▶ _SUPPLIED DATA_
____________

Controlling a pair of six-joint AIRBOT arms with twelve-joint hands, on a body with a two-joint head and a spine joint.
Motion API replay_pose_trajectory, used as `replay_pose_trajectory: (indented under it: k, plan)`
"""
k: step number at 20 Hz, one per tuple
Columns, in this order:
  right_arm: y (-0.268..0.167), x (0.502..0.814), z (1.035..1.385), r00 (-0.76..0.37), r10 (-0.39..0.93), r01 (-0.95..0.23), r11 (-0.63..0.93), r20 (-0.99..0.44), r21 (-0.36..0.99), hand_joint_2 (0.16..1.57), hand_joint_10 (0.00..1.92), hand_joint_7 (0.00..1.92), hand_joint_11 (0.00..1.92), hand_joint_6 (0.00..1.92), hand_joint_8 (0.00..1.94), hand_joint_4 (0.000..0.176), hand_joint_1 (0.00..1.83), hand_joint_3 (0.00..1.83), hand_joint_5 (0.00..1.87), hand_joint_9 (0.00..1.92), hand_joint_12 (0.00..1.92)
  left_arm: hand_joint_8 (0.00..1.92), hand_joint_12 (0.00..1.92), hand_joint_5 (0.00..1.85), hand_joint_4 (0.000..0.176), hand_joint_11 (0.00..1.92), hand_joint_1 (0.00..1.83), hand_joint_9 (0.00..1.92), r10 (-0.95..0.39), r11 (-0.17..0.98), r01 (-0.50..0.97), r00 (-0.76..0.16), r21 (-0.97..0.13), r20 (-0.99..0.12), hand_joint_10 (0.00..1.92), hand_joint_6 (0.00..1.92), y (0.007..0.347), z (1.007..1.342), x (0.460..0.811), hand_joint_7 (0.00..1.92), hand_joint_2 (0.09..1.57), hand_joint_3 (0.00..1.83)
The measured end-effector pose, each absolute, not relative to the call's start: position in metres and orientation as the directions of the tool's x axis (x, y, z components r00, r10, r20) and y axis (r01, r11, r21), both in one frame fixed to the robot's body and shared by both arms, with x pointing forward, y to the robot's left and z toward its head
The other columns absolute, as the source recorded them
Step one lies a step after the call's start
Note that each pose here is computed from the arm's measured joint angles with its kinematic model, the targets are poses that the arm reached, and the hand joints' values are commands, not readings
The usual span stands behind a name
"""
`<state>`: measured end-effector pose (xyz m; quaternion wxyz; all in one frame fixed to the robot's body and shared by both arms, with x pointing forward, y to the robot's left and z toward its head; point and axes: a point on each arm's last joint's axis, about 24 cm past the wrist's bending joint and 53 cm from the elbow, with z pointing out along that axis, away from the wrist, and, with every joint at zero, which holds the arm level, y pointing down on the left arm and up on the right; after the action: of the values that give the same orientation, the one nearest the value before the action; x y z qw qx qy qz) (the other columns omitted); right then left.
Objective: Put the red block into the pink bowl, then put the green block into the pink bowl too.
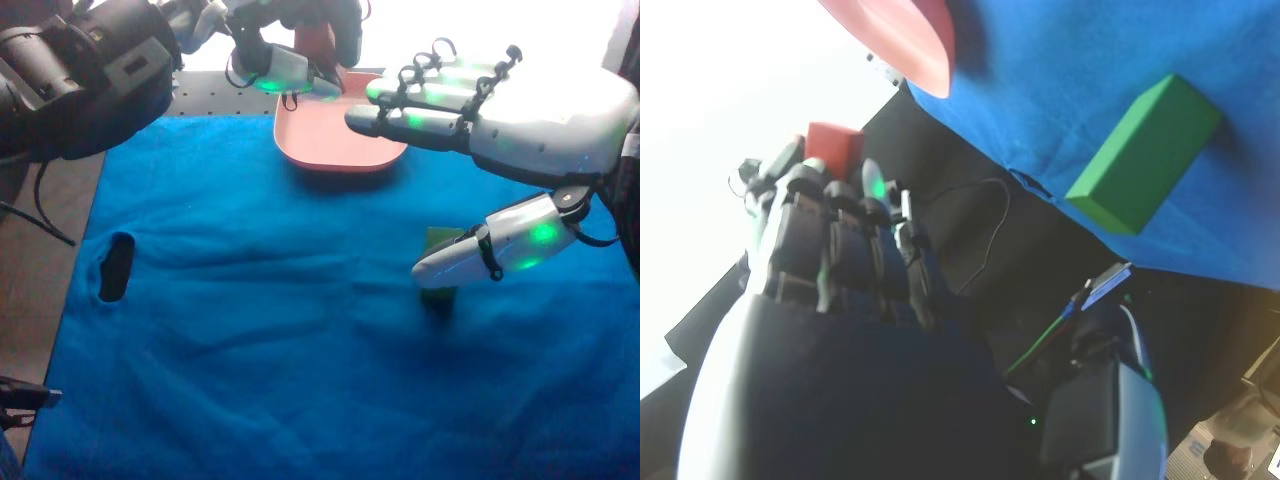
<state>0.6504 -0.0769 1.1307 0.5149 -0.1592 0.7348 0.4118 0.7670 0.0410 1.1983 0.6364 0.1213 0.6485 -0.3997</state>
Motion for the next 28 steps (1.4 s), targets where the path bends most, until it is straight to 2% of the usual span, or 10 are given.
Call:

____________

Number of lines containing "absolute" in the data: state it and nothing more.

2